After a very long while he said, “Raney, you’ll make a lot of choices in your life—some like mine and some different. But you can’t know who you are unless you know who you are not. Met your limits and overcome what you can. On your own.” He paused, giving her time to digest this. “Do you get my meaning?” At the time, all she could wonder was why he’d put her through a cold, hungry night instead of building the fire himself. But as if assuming her silence begged more explanation, he added, “I suppose a nicer grandfather would make it easy on you—tell you how to get through life instead of make you learn it through living. Sometimes you can’t find a new path until you admit you’ve hit your limit. Doesn’t mean you’re giving up—means you’re smart. Tough.”

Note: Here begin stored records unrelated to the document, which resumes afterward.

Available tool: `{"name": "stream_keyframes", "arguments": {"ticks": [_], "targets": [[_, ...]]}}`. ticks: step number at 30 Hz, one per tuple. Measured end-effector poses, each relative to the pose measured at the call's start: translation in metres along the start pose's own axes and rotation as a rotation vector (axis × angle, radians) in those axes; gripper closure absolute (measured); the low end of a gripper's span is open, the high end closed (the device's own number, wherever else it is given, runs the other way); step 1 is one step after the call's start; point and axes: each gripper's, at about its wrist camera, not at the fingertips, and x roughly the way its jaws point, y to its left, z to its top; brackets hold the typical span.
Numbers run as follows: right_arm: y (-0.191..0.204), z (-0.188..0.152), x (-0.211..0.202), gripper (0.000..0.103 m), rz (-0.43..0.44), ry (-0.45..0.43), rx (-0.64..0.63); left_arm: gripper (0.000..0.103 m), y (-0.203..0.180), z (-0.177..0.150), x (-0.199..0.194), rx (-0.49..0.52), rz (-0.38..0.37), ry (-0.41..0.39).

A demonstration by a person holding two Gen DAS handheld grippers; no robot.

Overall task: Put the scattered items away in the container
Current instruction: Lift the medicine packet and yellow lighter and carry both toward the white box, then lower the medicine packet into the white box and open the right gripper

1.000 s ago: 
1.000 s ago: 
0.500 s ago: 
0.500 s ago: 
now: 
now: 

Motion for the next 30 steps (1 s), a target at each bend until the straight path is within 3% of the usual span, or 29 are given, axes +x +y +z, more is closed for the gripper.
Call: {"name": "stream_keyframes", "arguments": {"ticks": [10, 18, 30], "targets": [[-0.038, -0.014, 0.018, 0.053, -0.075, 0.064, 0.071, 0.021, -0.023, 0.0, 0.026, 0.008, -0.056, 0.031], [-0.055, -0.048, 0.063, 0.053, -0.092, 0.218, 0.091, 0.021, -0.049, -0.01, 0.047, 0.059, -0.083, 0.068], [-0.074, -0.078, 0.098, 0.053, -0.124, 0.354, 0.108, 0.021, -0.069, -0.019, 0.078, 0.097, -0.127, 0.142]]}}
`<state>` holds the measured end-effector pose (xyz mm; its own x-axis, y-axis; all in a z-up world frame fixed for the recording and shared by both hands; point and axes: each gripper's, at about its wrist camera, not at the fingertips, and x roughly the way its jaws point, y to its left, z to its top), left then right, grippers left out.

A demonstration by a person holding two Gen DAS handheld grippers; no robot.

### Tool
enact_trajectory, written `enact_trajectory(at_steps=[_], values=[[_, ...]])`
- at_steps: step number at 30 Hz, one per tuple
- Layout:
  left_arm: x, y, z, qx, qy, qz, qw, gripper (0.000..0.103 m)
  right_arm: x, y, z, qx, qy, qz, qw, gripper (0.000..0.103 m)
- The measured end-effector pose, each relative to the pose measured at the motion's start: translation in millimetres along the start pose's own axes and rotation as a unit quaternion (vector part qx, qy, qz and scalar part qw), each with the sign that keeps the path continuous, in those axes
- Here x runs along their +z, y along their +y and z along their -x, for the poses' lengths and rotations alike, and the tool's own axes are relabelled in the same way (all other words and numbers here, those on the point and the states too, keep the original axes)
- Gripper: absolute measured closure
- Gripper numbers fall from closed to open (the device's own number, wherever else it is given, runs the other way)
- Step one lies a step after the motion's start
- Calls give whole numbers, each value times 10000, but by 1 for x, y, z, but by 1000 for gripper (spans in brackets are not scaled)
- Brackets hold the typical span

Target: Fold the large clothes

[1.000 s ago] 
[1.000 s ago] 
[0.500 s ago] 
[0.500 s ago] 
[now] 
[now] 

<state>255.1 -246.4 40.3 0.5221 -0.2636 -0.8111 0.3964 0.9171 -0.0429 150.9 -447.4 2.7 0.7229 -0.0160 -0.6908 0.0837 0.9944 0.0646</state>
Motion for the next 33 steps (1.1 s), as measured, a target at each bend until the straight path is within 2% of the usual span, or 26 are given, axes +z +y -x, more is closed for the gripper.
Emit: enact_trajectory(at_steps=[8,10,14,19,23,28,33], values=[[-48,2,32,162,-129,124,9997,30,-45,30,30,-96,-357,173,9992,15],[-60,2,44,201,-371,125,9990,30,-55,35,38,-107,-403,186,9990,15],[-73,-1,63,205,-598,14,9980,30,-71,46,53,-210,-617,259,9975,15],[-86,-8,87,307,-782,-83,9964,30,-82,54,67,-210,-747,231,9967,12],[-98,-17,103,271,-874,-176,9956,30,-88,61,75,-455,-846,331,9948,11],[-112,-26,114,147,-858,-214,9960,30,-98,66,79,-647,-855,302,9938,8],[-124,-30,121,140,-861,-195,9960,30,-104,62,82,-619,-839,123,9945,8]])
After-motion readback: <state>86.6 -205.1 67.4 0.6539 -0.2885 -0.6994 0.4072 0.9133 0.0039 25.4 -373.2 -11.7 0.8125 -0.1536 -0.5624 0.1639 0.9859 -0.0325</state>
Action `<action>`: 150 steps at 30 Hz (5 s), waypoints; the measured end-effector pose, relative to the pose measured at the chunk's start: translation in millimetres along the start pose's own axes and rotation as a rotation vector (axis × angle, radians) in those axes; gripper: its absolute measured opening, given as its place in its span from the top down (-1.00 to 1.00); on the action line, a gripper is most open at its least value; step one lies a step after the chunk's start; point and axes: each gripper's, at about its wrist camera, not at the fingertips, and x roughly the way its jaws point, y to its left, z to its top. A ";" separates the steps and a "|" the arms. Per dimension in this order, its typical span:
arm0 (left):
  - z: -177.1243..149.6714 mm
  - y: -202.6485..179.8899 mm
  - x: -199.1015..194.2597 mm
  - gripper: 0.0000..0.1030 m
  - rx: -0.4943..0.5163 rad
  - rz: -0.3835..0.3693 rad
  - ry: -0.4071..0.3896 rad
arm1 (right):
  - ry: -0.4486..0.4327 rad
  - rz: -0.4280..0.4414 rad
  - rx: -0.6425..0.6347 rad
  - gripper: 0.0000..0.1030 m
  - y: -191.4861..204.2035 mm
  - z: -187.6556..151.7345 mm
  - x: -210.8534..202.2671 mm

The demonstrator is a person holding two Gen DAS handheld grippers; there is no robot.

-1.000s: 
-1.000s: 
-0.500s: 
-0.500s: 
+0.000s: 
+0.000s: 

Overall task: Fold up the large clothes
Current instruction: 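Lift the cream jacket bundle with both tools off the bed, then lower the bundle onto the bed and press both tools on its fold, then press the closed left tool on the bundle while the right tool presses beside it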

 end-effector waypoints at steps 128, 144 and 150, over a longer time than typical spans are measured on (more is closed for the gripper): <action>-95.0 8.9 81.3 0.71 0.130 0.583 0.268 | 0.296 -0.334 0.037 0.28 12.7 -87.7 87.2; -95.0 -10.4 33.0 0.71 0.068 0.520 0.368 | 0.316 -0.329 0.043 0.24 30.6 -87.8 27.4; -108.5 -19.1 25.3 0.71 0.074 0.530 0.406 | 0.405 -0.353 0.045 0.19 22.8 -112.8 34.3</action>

The second big blowout between them happened the day Raney was supposed to go back to school in Seattle after his heart attack, him still so weak that climbing to his bedroom required two stops on the staircase. She told him she was withdrawing and moving back home, and in a burst of cursing he threatened to kick her out of the house, going as gray and breathless as the day he’d collapsed, humbled finally by a nitroglycerin tablet she stuck under his tongue. That battle too, she understood, was over an unwillingness to accept limitations—it was apparently a flaw they both shared.
—
For a month or more taking care of Grandpa was a full-time job, half her energy poured into making him believe he was still taking full care of himself. Other than the time he had surprised her with an envelope of $7,000 in cash, Raney had never thought about where Grandpa’s money came from or went. Until it was her job to do all of the buying and cooking she had never stopped to consider how much was from their own poultry or garden or Grandpa’s barter and trade. But one bitter day in February she poured soap into the tub and left the water running while she put the laundry away, then stripped and stepped into a bath of bubbly, icy-cold water. That afternoon she cashed part of her leftover school money to fill the propane tank and later that night she used a screwdriver to open Grandpa’s locked desk drawer, taking care not to leave a mark on the wood, which turned out to be wasted effort as he caught her red-handed going through his papers. “You take a wrong turn at your own bedroom door, Renee?” The boom in his voice so shocked her the bank statements and bills scattered. He stared at her a minute and added, “Don’t you look guilty as all hell!”